■ **Your objective**: Which lines run from the line with "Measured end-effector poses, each" through the line with "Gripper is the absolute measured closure" in the entries below? Print them exactly, both ends included, and nothing more.

[Data records — start]

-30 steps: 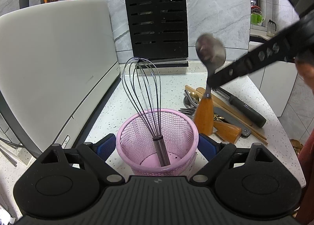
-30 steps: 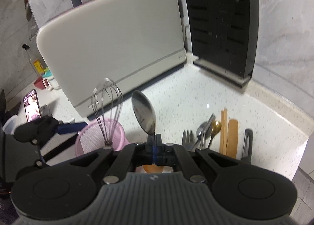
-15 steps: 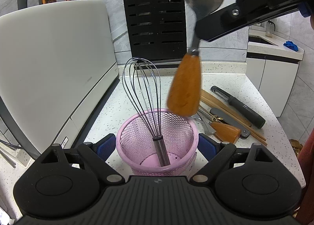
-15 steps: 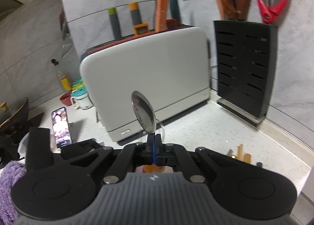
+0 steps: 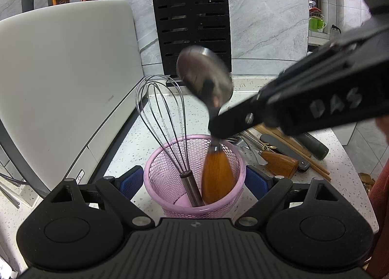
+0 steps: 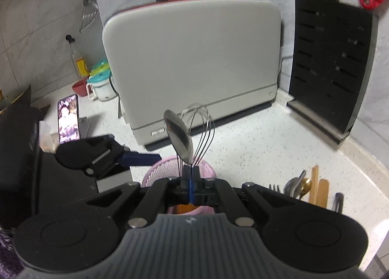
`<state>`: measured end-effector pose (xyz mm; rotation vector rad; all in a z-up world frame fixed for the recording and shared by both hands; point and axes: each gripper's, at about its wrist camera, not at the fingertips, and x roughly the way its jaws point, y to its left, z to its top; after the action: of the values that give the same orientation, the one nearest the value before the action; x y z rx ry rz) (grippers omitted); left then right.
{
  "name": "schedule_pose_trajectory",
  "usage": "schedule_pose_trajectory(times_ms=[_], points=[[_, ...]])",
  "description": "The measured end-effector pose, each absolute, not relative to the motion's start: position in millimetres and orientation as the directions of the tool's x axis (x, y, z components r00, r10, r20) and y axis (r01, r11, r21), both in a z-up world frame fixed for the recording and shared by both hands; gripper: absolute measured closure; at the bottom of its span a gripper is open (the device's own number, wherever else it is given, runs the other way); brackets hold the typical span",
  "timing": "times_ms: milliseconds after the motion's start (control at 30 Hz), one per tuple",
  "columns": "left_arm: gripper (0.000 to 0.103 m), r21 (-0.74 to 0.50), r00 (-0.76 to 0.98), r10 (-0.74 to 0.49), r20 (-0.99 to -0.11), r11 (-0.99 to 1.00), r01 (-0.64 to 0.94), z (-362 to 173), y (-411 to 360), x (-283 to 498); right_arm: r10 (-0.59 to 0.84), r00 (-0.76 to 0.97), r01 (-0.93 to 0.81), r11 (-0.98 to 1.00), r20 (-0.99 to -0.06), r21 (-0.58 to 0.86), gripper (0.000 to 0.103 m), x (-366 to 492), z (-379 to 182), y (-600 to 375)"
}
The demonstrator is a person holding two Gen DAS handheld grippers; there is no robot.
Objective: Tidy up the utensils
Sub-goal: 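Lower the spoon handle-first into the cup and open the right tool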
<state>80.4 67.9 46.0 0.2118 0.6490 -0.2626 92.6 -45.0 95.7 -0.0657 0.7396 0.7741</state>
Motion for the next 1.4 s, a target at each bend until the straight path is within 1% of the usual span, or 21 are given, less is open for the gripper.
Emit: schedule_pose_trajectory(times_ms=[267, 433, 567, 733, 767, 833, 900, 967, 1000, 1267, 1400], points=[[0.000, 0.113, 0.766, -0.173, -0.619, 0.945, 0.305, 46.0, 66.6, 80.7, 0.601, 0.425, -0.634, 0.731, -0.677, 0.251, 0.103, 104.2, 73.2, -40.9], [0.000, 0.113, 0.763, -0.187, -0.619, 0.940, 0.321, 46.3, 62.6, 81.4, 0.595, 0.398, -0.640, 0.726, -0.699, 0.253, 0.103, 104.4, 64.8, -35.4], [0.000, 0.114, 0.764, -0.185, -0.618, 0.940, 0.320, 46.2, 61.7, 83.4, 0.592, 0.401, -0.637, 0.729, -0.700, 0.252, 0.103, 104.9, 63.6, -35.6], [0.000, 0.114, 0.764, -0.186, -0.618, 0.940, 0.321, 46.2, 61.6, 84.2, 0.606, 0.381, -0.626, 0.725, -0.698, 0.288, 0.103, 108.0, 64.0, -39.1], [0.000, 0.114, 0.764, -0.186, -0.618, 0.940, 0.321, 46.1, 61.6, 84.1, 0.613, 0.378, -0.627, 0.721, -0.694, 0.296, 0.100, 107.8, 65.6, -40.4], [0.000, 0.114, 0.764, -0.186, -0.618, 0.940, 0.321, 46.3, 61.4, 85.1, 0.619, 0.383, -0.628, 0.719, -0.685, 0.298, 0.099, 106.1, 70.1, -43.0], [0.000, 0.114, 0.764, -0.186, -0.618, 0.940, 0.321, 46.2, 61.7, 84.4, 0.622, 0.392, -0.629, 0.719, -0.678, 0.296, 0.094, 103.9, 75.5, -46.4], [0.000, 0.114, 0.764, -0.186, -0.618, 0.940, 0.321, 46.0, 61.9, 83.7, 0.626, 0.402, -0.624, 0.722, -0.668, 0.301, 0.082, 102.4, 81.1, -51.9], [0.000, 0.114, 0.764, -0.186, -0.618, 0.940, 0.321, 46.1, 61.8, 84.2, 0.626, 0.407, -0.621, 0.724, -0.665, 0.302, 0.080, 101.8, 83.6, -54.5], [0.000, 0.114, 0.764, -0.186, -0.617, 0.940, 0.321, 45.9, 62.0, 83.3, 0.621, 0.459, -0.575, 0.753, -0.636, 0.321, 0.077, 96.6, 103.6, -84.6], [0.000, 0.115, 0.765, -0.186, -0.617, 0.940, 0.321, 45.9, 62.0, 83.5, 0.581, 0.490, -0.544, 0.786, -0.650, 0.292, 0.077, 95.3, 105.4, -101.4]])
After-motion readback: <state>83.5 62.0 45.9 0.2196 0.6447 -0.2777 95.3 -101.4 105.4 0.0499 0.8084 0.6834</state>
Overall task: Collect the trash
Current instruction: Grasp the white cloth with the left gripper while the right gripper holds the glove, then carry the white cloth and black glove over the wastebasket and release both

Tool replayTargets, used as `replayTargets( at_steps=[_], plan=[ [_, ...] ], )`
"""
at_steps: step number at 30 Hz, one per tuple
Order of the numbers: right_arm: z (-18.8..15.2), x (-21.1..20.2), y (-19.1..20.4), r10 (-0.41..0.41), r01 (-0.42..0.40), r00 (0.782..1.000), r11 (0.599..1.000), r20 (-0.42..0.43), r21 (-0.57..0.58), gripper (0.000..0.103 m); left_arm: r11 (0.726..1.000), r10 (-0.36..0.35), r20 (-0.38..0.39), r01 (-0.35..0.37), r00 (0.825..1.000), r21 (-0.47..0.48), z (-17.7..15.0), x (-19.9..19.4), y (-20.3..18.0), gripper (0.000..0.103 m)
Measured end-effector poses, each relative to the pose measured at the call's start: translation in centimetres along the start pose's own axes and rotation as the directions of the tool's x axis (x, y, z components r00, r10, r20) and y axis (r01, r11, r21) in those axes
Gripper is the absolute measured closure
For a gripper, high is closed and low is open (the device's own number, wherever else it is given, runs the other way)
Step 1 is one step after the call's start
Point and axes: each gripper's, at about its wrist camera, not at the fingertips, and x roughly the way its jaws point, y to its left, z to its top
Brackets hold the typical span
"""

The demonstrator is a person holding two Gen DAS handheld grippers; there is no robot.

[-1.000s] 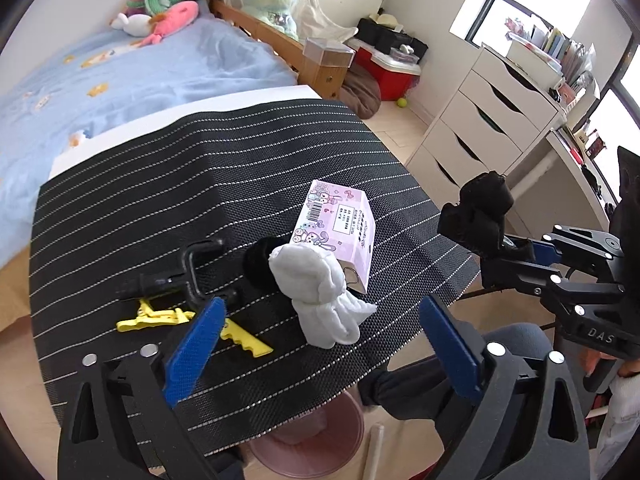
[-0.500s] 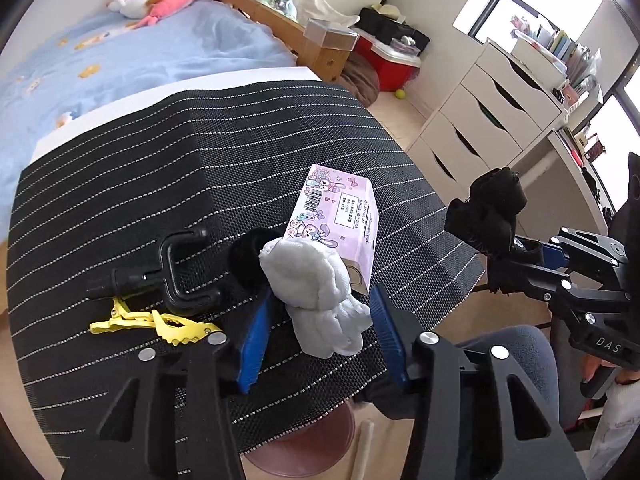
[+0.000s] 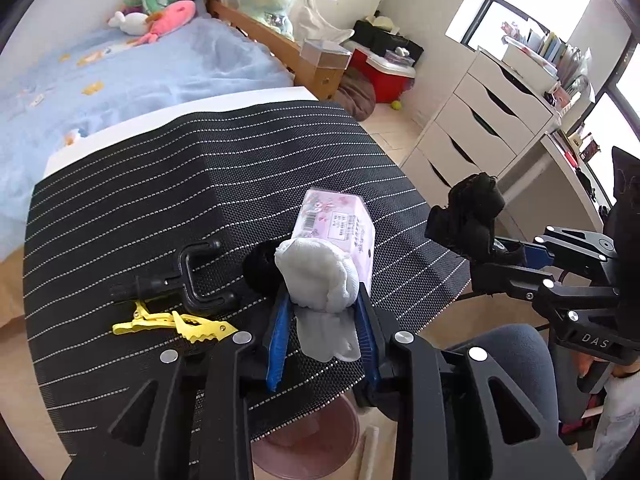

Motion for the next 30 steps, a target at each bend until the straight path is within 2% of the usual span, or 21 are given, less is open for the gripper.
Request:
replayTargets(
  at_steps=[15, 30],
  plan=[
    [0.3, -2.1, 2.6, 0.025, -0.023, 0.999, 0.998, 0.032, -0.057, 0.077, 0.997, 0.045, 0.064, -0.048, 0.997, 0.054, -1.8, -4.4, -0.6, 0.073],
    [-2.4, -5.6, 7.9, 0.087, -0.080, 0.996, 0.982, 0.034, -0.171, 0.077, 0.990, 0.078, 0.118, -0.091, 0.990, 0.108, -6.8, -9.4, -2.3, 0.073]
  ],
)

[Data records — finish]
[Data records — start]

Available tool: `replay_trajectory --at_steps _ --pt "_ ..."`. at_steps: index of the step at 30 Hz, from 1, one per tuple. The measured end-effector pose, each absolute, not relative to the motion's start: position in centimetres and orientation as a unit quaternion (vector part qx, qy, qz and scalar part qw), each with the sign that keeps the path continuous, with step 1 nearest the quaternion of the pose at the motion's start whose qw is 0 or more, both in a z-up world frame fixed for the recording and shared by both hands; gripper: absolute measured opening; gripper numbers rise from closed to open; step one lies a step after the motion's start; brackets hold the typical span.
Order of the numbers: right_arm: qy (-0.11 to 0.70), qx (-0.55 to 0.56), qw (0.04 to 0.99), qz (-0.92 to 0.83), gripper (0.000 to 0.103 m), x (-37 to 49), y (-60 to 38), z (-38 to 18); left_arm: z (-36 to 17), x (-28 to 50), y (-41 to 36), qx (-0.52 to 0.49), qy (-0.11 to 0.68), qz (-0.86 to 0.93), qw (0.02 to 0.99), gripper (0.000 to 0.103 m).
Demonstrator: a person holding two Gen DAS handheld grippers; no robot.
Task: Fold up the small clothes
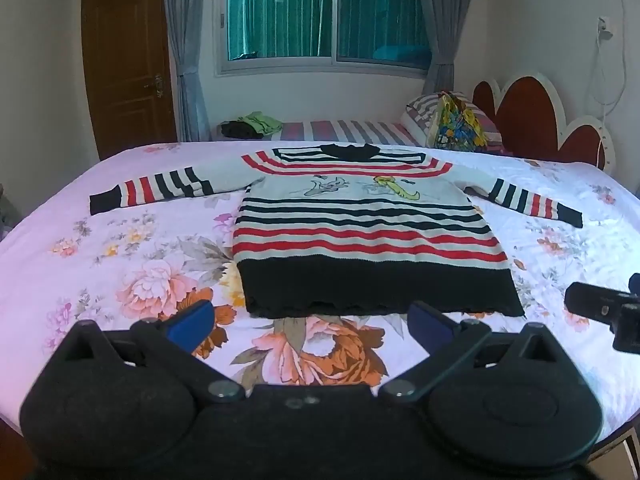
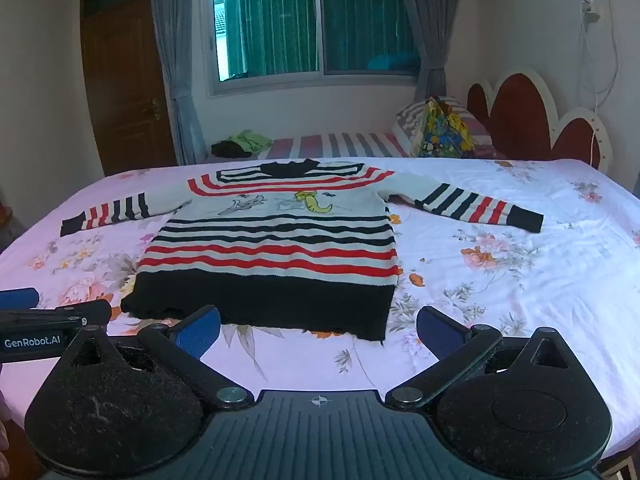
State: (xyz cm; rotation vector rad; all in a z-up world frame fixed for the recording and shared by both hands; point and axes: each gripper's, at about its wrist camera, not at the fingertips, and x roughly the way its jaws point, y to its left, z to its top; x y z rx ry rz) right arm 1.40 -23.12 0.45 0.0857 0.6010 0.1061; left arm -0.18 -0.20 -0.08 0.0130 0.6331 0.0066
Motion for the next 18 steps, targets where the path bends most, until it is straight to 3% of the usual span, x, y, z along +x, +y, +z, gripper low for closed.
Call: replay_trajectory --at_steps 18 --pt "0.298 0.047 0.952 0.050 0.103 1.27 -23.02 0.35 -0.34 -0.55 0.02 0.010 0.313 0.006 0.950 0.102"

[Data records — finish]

■ **Task response**:
Measured end-effector poses, each relative to the pose measured at the call's start: translation in centimetres along the start pose's own axes and rotation as the directions of the tool's x axis (x, y, z components r00, r10, r20) and y axis (r01, r11, r21) in those axes
Gripper is the absolute measured closure

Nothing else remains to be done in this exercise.